• Work to complete:
Quote exactly and only this range of lines in the data below: the line that holds "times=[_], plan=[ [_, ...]" to the line that holds "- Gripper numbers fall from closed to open", both included.

• Data segment:

□ □ □ □ □

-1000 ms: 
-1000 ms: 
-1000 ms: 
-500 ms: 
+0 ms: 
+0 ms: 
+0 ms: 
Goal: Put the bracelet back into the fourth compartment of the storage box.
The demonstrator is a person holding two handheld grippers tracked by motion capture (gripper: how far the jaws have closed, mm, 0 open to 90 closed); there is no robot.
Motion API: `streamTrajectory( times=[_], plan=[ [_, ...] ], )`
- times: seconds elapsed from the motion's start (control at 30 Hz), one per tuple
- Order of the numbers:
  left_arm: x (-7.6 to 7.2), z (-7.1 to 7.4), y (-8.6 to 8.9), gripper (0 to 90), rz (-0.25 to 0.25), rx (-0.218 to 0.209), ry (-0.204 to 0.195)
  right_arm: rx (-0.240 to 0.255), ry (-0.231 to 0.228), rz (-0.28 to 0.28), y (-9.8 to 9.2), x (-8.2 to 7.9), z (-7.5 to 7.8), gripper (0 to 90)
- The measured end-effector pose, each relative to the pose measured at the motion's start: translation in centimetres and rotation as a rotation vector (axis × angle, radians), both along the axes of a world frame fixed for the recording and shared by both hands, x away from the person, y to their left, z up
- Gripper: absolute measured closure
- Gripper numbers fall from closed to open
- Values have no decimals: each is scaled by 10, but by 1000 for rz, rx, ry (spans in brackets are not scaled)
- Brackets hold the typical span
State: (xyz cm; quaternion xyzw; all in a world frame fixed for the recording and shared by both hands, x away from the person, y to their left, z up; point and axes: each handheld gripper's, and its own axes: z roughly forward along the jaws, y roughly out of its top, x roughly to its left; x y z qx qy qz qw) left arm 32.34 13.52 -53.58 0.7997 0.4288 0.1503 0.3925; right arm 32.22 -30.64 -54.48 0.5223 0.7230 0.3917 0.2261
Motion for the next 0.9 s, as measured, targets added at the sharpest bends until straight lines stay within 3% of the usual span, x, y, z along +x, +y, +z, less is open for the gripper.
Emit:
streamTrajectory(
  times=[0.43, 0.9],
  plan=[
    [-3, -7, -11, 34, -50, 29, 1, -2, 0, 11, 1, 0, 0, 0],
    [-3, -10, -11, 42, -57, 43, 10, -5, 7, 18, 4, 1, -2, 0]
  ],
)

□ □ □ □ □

• Task answer:
Motion API: `streamTrajectory( times=[_], plan=[ [_, ...] ], )`
- times: seconds elapsed from the motion's start (control at 30 Hz), one per tuple
- Order of the numbers:
  left_arm: x (-7.6 to 7.2), z (-7.1 to 7.4), y (-8.6 to 8.9), gripper (0 to 90), rz (-0.25 to 0.25), rx (-0.218 to 0.209), ry (-0.204 to 0.195)
  right_arm: rx (-0.240 to 0.255), ry (-0.231 to 0.228), rz (-0.28 to 0.28), y (-9.8 to 9.2), x (-8.2 to 7.9), z (-7.5 to 7.8), gripper (0 to 90)
- The measured end-effector pose, each relative to the pose measured at the motion's start: translation in centimetres and rotation as a rotation vector (axis × angle, radians), both along the axes of a world frame fixed for the recording and shared by both hands, x away from the person, y to their left, z up
- Gripper: absolute measured closure
- Gripper numbers fall from closed to open

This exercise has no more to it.